The one constant in Edmonton? The inept front office. It starts with Daryl Katz being loyal to guys who haven't shown a return on this seemingly annual rebuild. It moves to Kevin Lowe who has yet to provide any sort of playoff opportunity since 2006, yet he was promoted to President of Hockey Operations in 2008. When he was hired as General Manager in 2000, the team was already on the decline. Had it not been for the Stanley Cup Final appearance in 2005-06, Kevin Lowe would have little to show for his efforts as both GM and President.

The scapegoat for Katz, Lowe, and the equally-inept Craig MacTavish was Dallas Eakins. Again, I still believe he was the wrong man for the job, and now the announcement of Todd Nelson as the new lamb to the slaughter will only push the Oilers into another high draft pick.

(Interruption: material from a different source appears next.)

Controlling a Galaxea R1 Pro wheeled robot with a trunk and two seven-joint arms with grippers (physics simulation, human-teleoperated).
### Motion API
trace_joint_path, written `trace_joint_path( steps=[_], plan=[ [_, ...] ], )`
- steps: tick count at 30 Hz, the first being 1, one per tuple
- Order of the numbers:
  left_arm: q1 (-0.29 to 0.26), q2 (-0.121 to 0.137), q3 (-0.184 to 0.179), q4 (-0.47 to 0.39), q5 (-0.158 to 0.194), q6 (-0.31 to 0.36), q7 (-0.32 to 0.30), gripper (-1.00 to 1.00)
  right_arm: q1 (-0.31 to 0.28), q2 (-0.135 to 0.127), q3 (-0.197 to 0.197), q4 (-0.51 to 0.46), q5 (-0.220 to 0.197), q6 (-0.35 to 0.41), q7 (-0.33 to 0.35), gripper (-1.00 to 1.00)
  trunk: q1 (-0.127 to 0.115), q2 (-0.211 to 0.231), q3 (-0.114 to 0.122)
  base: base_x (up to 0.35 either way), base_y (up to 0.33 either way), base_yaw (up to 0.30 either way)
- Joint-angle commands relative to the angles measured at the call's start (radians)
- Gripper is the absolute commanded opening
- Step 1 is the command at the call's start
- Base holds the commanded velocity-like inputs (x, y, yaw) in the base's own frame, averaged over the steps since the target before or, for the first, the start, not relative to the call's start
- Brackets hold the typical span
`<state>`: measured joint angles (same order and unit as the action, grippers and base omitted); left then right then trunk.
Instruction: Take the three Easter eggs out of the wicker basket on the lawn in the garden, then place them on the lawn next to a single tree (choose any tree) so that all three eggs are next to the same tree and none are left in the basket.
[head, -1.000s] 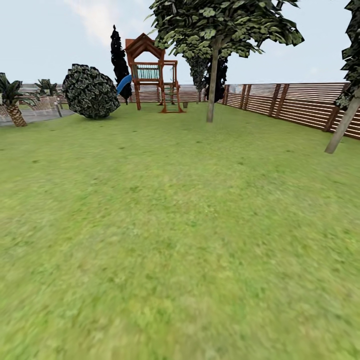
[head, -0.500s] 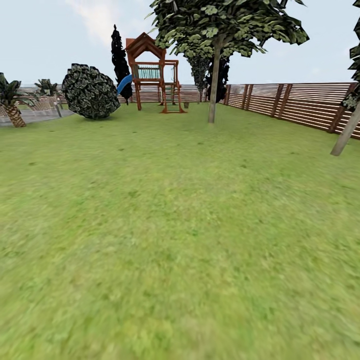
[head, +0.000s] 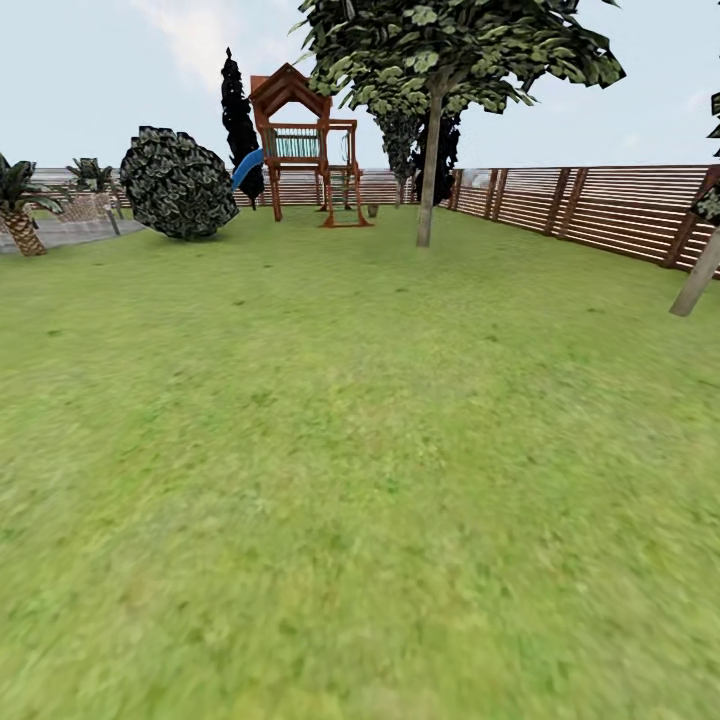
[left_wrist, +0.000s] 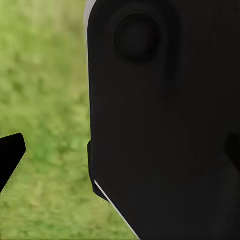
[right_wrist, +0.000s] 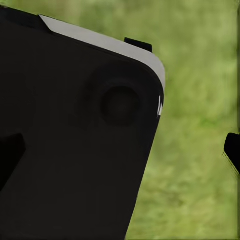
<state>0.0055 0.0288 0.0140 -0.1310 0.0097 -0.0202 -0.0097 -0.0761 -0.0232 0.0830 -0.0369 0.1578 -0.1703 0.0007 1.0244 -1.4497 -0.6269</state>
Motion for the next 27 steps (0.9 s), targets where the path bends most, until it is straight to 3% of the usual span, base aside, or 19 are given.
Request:
trace_joint_path(
  steps=[1, 27],
  plan=[
    [0.001, -0.001, 0.001, -0.001, 0.001, -0.001, -0.001, 1.00, -0.001, 0.001, 0.007, 0.002, -0.002, -0.002, 0.000, 1.00, 0.001, 0.000, -0.001, 0.342, 0.000, 0.000],
    [0.001, -0.002, 0.001, -0.001, 0.000, -0.001, -0.001, 1.00, -0.001, 0.000, 0.007, 0.002, -0.003, -0.002, 0.000, 1.00, 0.001, 0.000, -0.001, 0.342, 0.000, 0.000]
  ],
)
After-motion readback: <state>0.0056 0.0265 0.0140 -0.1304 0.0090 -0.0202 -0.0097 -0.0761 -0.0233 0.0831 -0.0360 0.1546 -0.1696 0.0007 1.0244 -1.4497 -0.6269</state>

Let me be clear: Todd Nelson is a good coach. I want to see him excel, and his work with the Oklahoma City Barons should be celebrated considering the lack of young talent he was given. However, the problem is that Scotty Bowman couldn't do much with this Edmonton team in the state it's in.

As I listened to Craig MacTavish rationalize dismissing the coach he hired today, a song by Coldplay crept into my head. The chorus from The Scientist kept playing over in my head as MacTavish yapped about accountability, effort, and responsibility. Those lyrics are as follows,
Nobody said it was easy.
It's such a shame for us to part.
Nobody said it was easy.
No one ever said it would be this hard.
Oh, take me back to the start.
I'm quite certain that Dallas Eakins would like to go back to the start in knowing how this whole thing ended. Then again, I'm sure the players and fans of the Edmonton Oilers would like to go back to the start of when Daryl Katz took over this franchise, and have a complete mulligan on the last eight years of history.

Dallas Eakins is a good coach. He was just the wrong coach for this situation. And it's hard to pinpoint which of the thousand cuts was the one that ended his time in Edmonton. The only truth is that everyone is to blame for this catastrophe in Edmonton.